┌──

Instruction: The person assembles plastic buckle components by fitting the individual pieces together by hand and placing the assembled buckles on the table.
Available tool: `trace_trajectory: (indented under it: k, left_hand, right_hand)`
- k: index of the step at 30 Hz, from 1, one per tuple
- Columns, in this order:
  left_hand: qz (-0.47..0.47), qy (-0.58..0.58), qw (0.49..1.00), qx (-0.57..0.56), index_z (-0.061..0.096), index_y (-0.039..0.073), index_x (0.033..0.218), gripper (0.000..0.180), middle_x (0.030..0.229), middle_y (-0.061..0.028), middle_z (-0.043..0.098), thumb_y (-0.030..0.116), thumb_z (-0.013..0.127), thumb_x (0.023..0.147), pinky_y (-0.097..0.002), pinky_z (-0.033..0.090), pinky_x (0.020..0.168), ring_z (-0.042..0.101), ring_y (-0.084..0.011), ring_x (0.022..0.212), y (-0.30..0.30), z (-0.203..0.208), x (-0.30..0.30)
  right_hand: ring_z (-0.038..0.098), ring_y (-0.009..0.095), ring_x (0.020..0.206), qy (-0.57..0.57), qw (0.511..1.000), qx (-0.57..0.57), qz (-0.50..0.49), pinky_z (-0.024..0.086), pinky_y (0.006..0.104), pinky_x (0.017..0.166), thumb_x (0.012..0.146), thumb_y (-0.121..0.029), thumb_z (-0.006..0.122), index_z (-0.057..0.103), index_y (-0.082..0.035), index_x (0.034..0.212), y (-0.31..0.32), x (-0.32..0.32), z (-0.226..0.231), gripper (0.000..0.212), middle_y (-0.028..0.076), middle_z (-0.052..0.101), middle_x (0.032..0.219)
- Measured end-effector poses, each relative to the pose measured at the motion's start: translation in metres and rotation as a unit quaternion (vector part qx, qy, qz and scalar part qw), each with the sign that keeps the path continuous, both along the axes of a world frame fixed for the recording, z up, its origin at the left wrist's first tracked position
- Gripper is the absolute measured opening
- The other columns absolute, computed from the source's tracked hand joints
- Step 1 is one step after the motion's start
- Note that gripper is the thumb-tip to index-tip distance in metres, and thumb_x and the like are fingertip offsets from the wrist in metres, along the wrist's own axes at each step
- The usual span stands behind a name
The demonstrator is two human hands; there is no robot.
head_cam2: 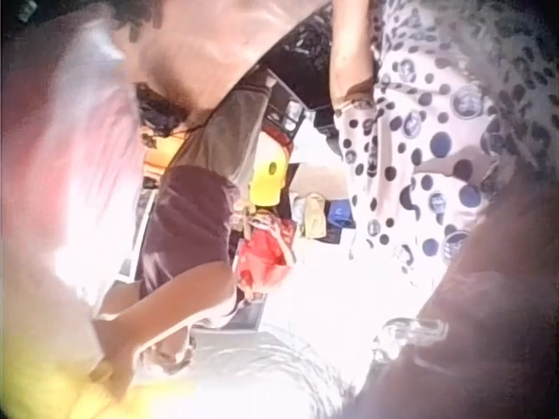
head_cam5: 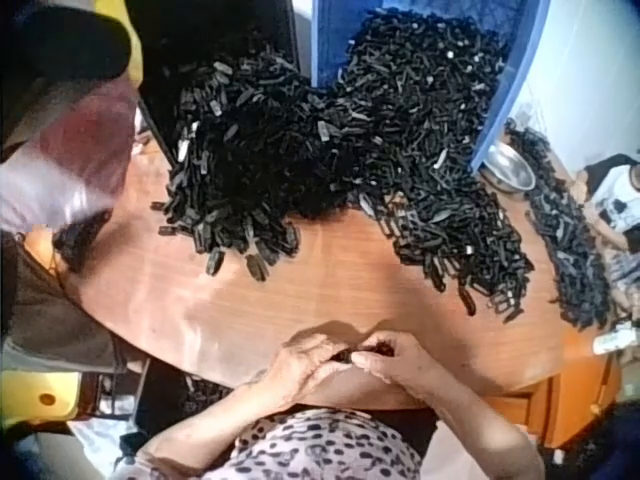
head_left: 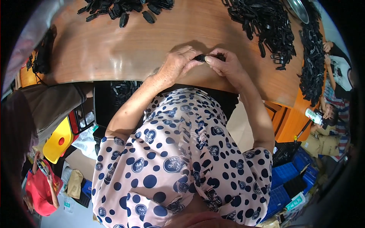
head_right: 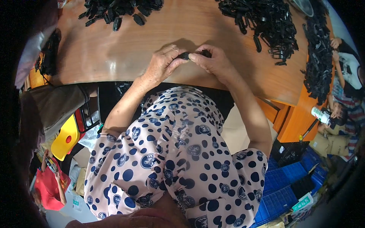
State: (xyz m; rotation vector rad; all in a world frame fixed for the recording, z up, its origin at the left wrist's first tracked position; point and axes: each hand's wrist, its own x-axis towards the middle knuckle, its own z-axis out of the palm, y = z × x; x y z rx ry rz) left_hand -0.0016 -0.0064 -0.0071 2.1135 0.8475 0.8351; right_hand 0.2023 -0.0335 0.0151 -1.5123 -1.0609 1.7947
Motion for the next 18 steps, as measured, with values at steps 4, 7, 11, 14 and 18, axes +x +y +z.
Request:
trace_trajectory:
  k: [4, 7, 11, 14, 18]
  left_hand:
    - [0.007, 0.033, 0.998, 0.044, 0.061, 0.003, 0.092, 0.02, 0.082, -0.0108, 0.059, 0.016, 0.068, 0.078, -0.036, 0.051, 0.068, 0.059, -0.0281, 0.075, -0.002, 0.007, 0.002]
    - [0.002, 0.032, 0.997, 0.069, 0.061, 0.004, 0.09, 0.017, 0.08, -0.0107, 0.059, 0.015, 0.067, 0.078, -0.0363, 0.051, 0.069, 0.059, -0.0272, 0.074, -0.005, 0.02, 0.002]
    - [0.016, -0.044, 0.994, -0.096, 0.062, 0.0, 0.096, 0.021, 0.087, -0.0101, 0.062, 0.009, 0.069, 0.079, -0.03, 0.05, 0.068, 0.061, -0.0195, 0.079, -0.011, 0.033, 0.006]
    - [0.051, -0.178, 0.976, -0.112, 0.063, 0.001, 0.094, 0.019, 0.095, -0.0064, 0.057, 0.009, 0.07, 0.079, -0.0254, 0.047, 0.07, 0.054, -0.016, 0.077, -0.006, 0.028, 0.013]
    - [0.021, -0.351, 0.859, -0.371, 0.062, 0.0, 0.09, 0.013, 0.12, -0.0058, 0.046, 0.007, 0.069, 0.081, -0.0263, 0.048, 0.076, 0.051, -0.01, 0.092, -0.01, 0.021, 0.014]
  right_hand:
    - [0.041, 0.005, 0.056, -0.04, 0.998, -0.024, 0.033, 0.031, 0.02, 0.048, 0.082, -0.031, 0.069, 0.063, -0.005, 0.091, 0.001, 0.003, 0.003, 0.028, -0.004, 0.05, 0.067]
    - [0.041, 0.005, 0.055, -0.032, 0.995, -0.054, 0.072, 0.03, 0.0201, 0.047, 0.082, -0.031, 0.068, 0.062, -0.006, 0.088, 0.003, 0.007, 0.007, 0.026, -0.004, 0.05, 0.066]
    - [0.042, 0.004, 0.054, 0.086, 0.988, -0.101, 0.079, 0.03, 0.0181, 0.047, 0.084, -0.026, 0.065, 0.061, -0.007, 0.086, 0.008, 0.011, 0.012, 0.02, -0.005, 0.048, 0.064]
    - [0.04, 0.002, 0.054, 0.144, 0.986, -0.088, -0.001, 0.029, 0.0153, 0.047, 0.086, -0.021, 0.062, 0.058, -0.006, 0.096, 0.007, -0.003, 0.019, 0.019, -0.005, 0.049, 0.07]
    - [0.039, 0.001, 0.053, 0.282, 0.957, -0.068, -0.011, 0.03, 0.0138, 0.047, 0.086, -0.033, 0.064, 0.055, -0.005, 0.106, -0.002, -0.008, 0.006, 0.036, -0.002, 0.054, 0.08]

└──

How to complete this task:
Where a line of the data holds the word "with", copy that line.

Response:
- Measured end-effector poses, each relative to the pose measured at the motion's start: translation in metres and rotation as a unit quaternion (vector part qx, qy, qz and scalar part qw), each with the sign that keeps the path continuous, both along the axes of a world frame fixed for the recording, z up, its origin at the left wrist's first tracked position
Motion for the next 18 steps, as measured, with values at steps 4, 7, 11, 14 and 18, axes +x +y +z.

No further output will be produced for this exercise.